The applied nodal forces are given by Eq. (9.1.36) as

F _ {1 r} = F _ {4 r} = \frac {2 \pi (0 . 5) (0 . 5)}{2} (1) = 0. 7 8 5 \mathrm{lb} \tag {9.2.16}

All other nodal forces are zero. Using Eq. (9.2.15) for [K] and Eq. (9.2.16) for the nodal forces in Eq. (9.2.1), and solving for the nodal displacements, we obtain

\begin{array}{l} u _ {1} = 0. 0 3 2 2 \times 1 0 ^ {- 6} \text {   in.   } \quad w _ {1} = 0. 0 0 1 1 5 \times 1 0 ^ {- 6} \text {   in.   } \\ u _ {2} = 0. 0 2 1 9 \times 1 0 ^ {- 6} \text {   in.   } \quad w _ {2} = 0. 0 0 2 0 6 \times 1 0 ^ {- 6} \text {   in.   } \\ u _ {3} = 0. 0 2 1 9 \times 1 0 ^ {- 6} \text { in. } \quad w _ {3} = - 0. 0 0 2 0 6 \times 1 0 ^ {- 6} \text { in. } \tag {9.2.17} \\ u _ {4} = 0. 0 3 2 2 \times 1 0 ^ {- 6} \text {   in.   } \quad w _ {4} = - 0. 0 0 1 1 5 \times 1 0 ^ {- 6} \text {   in.   } \\ u _ {5} = 0. 0 2 4 4 \times 1 0 ^ {- 6} \text {   in.   } \quad w _ {5} = 0 \\ \end{array}

The results for nodal displacements are as expected because radial displacements at the inner edge are equal (u_{1}=u_{4}) and those at the outer edge are equal (u_{2}=u_{3}) . In addition, the axial displacements at the outer nodes and inner nodes are equal but opposite in sign (w_{1}=-w_{4} and w_{2}=-w_{3}) as a result of the Poisson effect and symmetry. Finally, the axial displacement at the center node is zero (w_{5}=0) , as it should be because of symmetry.

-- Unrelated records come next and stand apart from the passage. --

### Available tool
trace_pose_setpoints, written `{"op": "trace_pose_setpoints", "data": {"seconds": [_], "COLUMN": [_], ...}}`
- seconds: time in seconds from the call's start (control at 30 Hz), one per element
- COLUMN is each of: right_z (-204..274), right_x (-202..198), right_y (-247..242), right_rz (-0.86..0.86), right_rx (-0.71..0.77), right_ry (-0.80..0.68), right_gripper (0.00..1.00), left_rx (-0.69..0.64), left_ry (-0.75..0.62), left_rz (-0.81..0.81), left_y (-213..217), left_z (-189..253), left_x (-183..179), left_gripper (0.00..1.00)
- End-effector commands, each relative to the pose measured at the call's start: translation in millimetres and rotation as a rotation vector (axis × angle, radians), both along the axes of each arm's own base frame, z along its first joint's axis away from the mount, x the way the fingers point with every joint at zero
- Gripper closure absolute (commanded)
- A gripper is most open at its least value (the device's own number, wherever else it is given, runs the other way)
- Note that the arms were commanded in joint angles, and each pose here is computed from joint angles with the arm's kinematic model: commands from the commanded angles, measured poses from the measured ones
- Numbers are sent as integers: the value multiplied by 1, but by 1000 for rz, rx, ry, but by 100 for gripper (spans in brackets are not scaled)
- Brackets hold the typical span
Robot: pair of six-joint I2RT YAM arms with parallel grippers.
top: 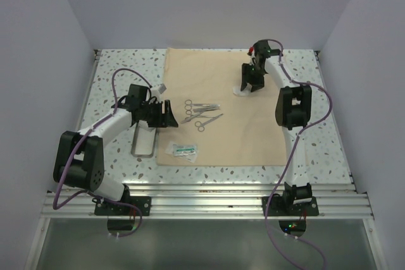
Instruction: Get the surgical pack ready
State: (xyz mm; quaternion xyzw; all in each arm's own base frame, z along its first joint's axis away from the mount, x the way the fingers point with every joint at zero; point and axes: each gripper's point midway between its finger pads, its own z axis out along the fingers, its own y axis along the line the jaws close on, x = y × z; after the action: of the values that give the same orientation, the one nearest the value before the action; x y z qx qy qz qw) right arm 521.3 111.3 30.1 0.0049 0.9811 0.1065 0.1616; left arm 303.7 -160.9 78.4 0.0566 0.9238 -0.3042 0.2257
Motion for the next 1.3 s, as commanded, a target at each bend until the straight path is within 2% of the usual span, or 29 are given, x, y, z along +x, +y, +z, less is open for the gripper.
{"op": "trace_pose_setpoints", "data": {"seconds": [0.0,0.13,0.37,0.47,0.5,0.57,0.6,0.73,0.8,0.83,1.0,1.03,1.07,1.13,1.17,1.23,1.27], "right_z": [5,-5,-2,1,3,9,13,53,70,96,131,125,145,143,162,159,179], "right_x": [2,-2,1,2,4,7,8,10,-2,-9,-85,-113,-130,-175,-194,-238,-259], "right_y": [12,16,19,21,23,24,26,34,45,55,92,109,116,137,143,158,162], "right_rz": [16,17,10,6,5,-3,-3,-12,4,28,215,274,321,424,486,589,641], "right_rx": [33,25,18,29,32,42,50,106,156,172,171,181,196,200,223,238,283], "right_ry": [-18,5,-11,-17,-22,-32,-40,-100,-100,-140,-116,-71,-107,-66,-102,-66,-104], "right_gripper": [45,48,64,77,84,90,99,100,100,100,100,100,100,100,100,100,100], "left_rx": [-20,-20,-10,-13,-13,-16,-12,-49,-99,-134,-246,-256,-264,-305,-317,-367,-376], "left_ry": [-43,-40,-54,-68,-71,-86,-90,-129,-161,-169,-266,-299,-321,-374,-388,-424,-432], "left_rz": [-19,-19,-17,-15,-15,-12,-1,34,27,30,-28,-45,-59,-112,-128,-207,-226], "left_y": [-1,-1,0,-1,-1,-1,0,-4,-10,-14,-28,-30,-31,-37,-38,-45,-46], "left_z": [3,3,6,10,11,17,20,38,50,58,96,106,112,131,136,155,160], "left_x": [7,7,10,14,14,18,20,24,23,21,18,19,19,15,13,1,-4], "left_gripper": [34,34,34,34,34,34,34,33,32,31,27,27,27,26,25,24,24]}}
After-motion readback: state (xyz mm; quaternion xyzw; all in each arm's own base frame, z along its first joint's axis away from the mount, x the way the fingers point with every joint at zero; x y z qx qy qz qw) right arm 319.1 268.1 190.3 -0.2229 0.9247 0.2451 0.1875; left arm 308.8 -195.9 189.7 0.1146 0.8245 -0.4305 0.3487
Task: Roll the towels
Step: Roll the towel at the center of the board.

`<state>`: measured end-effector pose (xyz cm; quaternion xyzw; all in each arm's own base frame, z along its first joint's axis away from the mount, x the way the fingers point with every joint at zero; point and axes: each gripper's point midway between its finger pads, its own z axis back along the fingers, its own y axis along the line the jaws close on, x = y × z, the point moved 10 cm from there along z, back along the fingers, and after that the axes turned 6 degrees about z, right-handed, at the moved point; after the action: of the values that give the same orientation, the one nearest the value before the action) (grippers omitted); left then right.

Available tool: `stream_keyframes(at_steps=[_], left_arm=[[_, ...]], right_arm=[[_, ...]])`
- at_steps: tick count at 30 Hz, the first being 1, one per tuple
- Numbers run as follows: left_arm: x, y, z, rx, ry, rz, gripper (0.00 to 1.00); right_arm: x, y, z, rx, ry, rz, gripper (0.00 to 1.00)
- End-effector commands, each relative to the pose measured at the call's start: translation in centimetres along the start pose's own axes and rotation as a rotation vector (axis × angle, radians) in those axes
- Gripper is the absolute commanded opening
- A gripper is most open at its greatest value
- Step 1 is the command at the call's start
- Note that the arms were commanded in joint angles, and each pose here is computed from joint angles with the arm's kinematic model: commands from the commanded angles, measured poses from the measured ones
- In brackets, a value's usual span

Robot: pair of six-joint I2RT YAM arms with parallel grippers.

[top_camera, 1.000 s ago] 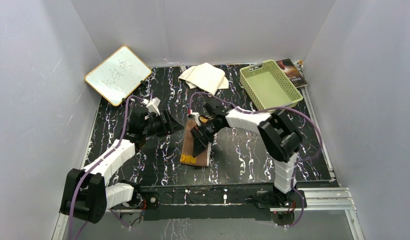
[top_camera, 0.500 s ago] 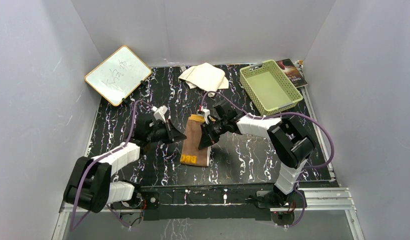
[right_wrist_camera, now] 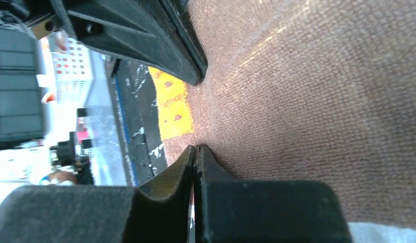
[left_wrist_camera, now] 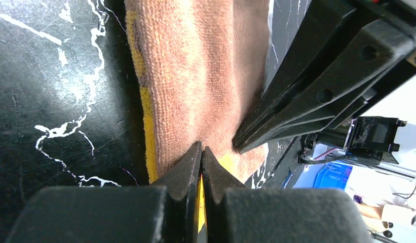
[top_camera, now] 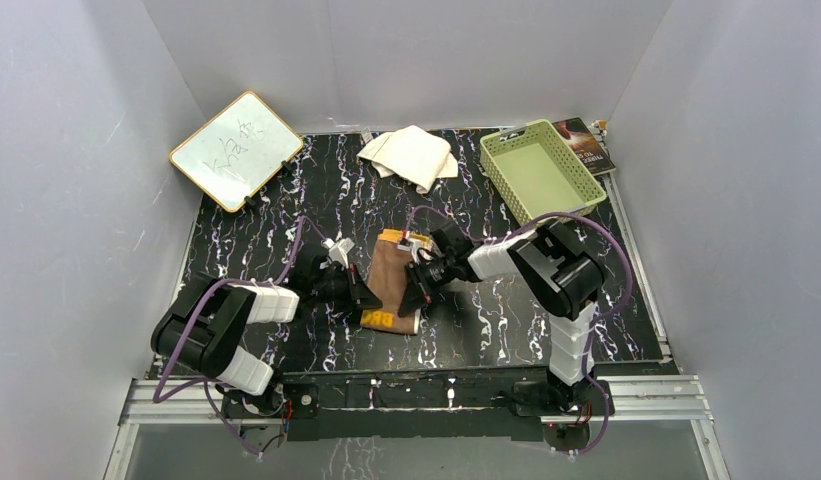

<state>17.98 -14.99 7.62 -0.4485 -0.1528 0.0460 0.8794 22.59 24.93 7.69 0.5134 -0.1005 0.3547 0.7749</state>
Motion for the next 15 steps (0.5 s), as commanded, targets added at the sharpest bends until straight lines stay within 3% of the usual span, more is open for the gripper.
stream_keyframes(at_steps=[1,15], left_arm=[[-0.1,1.0,-0.1,0.067,-0.026,-0.039,0.00],[-1.7,2.4,0.6,0.140,-0.029,0.001,0.00]], right_arm=[[-1.4,-1.3,0.1,0.046,-0.052,-0.036,0.00],[-4.2,-2.7,4.5,-0.212,-0.142,-0.154,0.00]])
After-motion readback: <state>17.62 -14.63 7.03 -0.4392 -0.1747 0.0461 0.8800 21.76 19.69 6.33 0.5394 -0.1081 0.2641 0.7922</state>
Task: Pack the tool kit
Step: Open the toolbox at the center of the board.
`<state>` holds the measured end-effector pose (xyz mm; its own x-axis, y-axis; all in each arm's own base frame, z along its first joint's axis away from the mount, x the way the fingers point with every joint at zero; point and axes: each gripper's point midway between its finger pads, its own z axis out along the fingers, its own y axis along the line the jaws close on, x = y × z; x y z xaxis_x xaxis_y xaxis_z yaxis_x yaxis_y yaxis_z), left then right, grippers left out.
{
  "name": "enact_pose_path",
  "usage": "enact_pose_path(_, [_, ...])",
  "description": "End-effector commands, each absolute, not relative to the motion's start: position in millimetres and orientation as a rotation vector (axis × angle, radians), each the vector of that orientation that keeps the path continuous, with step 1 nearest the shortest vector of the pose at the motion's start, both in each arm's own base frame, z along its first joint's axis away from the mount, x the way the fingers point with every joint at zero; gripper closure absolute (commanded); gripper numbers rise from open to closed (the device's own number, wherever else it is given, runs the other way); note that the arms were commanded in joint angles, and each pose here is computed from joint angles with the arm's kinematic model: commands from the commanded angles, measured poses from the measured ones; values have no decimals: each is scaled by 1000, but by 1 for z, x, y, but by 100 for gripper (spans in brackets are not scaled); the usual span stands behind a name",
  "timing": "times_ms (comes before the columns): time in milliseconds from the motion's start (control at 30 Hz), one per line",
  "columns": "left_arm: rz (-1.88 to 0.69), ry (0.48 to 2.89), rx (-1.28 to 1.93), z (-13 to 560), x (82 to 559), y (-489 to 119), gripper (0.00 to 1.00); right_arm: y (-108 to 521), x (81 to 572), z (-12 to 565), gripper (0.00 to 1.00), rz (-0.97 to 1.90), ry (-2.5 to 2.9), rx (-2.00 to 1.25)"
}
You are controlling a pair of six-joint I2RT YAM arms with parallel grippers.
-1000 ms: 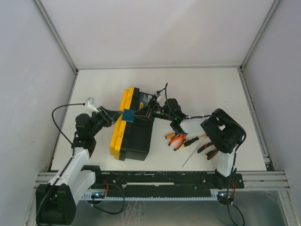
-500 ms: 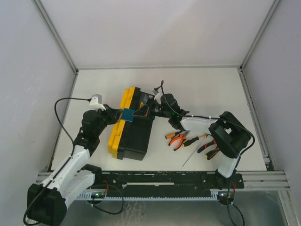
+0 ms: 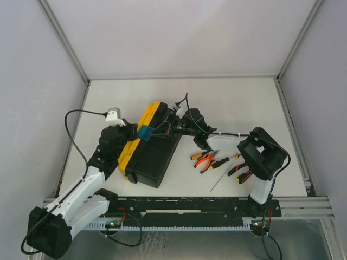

By using Eq. (9.1.22), we now determine the stresses in each element as

\{\sigma \} = [ D ] [ \bar {B} ] \{d \} \tag {9.2.18}

For element 1, we use Eq. (9.2.5) for ½B , Eq. (9.2.8) for ½D , and Eq. (9.2.17) for fdg in Eq. (9.2.18) to obtain

\sigma_ {r} = - 0. 3 3 8 \mathrm{psi} \quad \sigma_ {z} = - 0. 0 1 2 6 \mathrm{psi}

\sigma_ {\theta} = 0. 9 4 2 \mathrm{psi} \quad \tau_ {r z} = - 0. 1 0 3 7 \mathrm{psi}

Similarly, for element 2, we obtain

\sigma_ {r} = - 0. 1 0 5 \mathrm{psi} \quad \sigma_ {z} = - 0. 0 7 4 7 \mathrm{psi}

\sigma_ {\theta} = 0. 6 9 0 \mathrm{psi} \quad \tau_ {r z} = 0. 0 0 0 \mathrm{psi}

For element 3, the stresses are

\sigma_ {r} = - 0. 3 3 7 \mathrm{psi} \quad \sigma_ {z} = - 0. 0 1 2 5 \mathrm{psi}

\sigma_ {\theta} = 0. 9 4 2 \mathrm{psi} \quad \tau_ {r z} = 0. 1 0 3 7 \mathrm{psi}

For element 4, the stresses are

\sigma_ {r} = - 0. 4 7 0 \mathrm{psi} \quad \sigma_ {z} = 0. 1 4 9 3 \mathrm{psi}

\sigma_ {\theta} = 1. 4 2 6 \mathrm{psi} \quad \tau_ {r z} = 0. 0 0 0 \mathrm{psi}

Figure 9–13 shows the exact solution [10] along with the results determined here and the results from Reference [5]. Observe that agreement with the exact solution is quite good except for the limited results due to the very coarse mesh used in the longhand example, and in case 1 of Reference [5]. In Reference [5], stresses have been plotted at the center of the quadrilaterals and were obtained by averaging the stresses in the four connecting triangles. 9

9.3 Applications of Axisymmetric Elements

Numerous structural (and nonstructural) systems can be classified as axisymmetric. Some typical structural systems whose behavior is modeled accurately using the axisymmetric element developed in this chapter are represented in Figures 9–14, 9–15, and 9–17.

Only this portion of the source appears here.